On December 12,1991, TVA management approved design basis calculation
TI-RPS-48, Revision 5, " Integrated Accident Dose inside of Primary
Containment and Annulus," to document the 100 day integrated accident dose
based on 650 EFPD burnup criteria. The calculation was prepared to
implement TVA's management decision to temporarily reduce the 1000 EFPD
burnup criterion. Calculation TI-ECS-55, Revision 16 was prepared to
incorporate and clarify usage of the Containment Buildings design basis post
accident radiation doses determined from calculation TI-RPS-48, Revision 5.
Additionally, plant modification DCN No. 508114A, Revision 16, revised
environmental drawing sheets 45,47, and 48 to replace radiation values that
were no longer conservative.
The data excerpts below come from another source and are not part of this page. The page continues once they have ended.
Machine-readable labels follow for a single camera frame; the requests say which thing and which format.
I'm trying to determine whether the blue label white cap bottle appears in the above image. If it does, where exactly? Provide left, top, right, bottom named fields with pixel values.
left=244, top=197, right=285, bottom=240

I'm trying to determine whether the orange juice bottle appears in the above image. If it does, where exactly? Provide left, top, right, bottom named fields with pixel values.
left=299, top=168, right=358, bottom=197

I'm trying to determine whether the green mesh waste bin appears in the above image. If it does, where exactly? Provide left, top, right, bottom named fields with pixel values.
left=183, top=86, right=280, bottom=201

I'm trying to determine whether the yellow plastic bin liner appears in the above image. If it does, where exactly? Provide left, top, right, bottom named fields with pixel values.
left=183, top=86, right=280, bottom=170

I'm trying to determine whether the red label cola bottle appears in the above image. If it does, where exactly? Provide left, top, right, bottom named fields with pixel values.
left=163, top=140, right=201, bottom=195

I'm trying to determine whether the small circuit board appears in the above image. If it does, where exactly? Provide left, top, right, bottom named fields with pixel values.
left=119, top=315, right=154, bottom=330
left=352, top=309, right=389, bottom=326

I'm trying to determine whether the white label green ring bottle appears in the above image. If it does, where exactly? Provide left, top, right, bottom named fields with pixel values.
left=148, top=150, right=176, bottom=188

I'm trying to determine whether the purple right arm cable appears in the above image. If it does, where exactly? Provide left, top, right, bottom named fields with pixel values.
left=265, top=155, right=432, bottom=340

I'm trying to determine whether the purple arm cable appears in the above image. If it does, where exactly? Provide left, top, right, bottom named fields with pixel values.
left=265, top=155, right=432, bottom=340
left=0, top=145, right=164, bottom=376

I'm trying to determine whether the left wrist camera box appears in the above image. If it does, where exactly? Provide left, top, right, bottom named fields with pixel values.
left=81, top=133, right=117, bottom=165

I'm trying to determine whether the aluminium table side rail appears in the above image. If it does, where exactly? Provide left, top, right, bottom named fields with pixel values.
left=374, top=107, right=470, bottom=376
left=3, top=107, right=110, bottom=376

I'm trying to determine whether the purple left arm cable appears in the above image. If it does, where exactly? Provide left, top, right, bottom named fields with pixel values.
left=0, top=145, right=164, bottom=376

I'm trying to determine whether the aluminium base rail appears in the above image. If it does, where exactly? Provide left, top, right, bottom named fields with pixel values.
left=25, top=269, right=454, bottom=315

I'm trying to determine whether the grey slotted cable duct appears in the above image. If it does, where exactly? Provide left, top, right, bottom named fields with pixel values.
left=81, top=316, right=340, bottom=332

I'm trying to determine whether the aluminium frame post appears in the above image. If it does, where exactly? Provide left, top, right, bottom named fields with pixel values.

The inspectors concluded that these drawing
revisions were not an accurate representation of actual plant configuration
based on FSAR Amendment 5 to table 15.1.7-1 which delineated 1000 EFPD.
On June 9,1991, Unit 1 cycle 5 operation exceeded the 650 EFPD burnup
criterion that was being used as the basis for the 100 day integrated accident
doses shown on the environmental drawings. This event was preceded by
Unit 1 cycle 4 and Unit 2 cycles 3,4 and 5 having average core exposure in
excess of 650 EFPD. TVA's management failure to control plant configuration
and ensure that actual plant configuration is accurately depicted on drawings
and has been reconciled with design basis is of concern and will be identified
as another example of unresolved item URI 50-327,328/96-16-03.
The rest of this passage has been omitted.